Du reproche à l’alliance

Hier encore, Moïse Mbiye dénonçait publiquement ce qu’il qualifiait de dérive de certains pasteurs impliqués dans les discussions sur la Constitution, fustigeant des débats menés « autour du vin et de la politique ». Aujourd’hui, il s’inscrit dans une dynamique d’accompagnement du projet constitutionnel défendu par le C4.

Le face-à-face qui a changé la donne

L’entretien avec Augustin Kabuya, décrit comme décisif, aurait permis d’« édifier l’esprit » du pasteur. Selon ses propres propos relayés, il a reçu des explications sur les enjeux de la révision constitutionnelle et sur la vision portée par la nouvelle plateforme politique.

Les églises, nouveau champ de bataille

Ce repositionnement intervient dans un climat déjà tendu au sein des Églises du réveil, où plusieurs figures religieuses se divisent entre soutien, neutralité et opposition au débat constitutionnel. La démarche d’Ejiba et de ses alliés continue de susciter controverses et fractures internes.

Influence et légitimité en jeu

Au-delà du cas Mbiye, c’est la capacité des acteurs religieux à peser sur les équilibres politiques qui se trouve relancée.
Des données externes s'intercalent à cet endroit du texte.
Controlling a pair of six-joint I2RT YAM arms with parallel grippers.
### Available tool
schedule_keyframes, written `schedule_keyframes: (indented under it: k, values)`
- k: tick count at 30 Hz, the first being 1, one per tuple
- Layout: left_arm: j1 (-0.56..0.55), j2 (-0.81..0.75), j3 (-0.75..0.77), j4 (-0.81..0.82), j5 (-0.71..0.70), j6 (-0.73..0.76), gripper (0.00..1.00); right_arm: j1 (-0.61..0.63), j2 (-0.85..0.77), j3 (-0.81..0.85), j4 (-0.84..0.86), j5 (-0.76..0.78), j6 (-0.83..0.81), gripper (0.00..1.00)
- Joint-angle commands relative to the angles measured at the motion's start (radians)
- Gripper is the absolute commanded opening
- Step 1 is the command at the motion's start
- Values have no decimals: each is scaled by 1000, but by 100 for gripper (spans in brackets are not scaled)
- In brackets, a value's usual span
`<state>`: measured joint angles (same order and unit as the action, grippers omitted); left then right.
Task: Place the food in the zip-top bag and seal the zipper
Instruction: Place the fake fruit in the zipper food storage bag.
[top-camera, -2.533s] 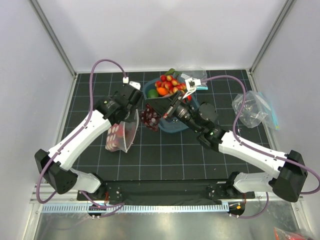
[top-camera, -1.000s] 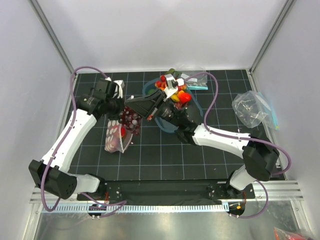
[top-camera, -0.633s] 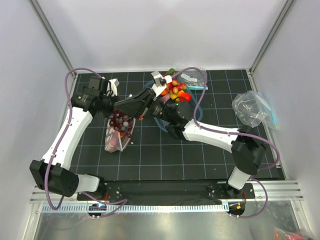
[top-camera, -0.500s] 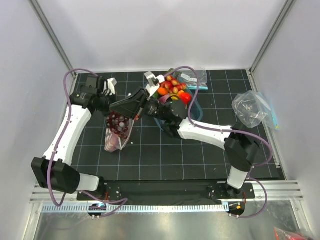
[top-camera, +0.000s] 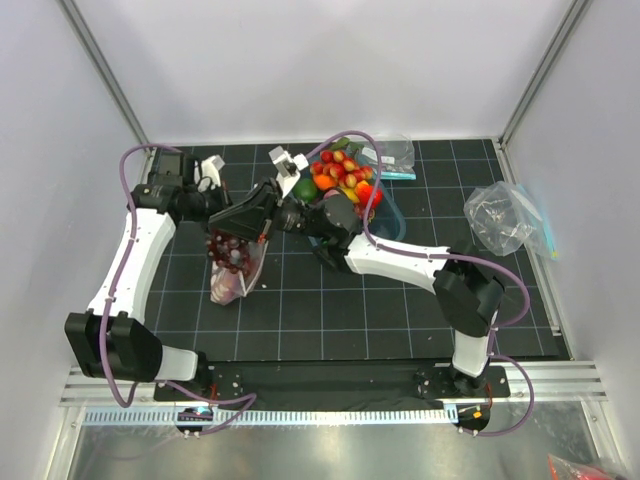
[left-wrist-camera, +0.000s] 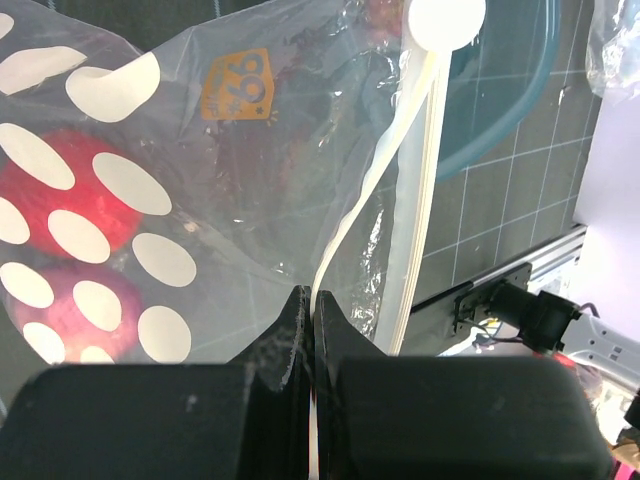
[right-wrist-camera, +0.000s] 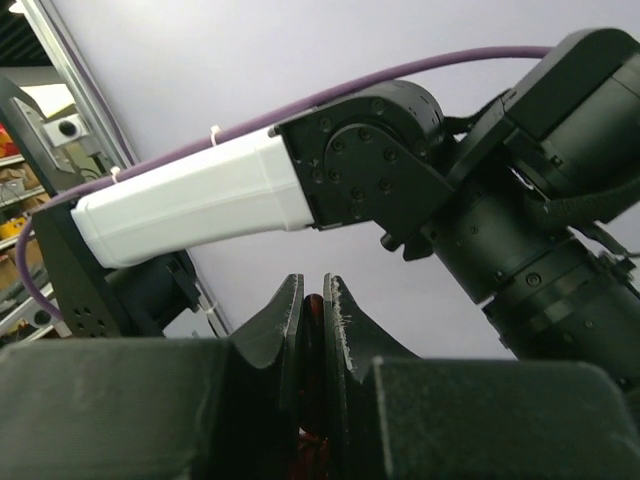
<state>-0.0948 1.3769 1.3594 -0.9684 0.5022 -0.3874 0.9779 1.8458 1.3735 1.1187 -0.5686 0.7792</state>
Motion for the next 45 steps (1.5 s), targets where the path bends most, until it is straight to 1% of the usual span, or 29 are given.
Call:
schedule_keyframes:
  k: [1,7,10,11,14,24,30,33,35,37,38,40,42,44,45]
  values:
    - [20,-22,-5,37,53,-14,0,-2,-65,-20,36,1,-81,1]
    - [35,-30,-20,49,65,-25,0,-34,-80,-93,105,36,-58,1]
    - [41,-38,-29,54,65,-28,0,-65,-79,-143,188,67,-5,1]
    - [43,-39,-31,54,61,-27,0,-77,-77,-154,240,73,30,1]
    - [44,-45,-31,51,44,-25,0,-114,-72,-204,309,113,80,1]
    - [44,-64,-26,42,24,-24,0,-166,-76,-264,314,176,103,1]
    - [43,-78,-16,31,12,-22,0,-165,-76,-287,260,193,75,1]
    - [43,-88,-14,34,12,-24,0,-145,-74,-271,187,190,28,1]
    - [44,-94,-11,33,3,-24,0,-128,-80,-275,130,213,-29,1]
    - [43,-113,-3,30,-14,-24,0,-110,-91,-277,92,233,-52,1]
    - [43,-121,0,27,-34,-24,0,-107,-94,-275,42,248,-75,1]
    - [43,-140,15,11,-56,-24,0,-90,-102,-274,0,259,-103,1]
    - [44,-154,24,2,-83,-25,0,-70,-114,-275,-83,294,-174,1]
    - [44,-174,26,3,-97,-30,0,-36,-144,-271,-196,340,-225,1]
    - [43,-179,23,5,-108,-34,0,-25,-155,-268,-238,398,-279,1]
Dans un pays où la parole pastorale est hautement influente, chaque prise de position devient un levier de légitimation ou de contestation.

La chaire et l’état face à face

Un analyste religieux résume la situation en ces termes : « Quand la chaire devient tribune politique, la foi se mêle inévitablement au pouvoir ». Et comme l’écrivait Alexis de Tocqueville, « Le pouvoir de l’esprit religieux est immense là où le politique hésite ». Entre convictions spirituelles et réalignements stratégiques, le débat constitutionnel gagne désormais un nouveau théâtre : celui des consciences et des foules.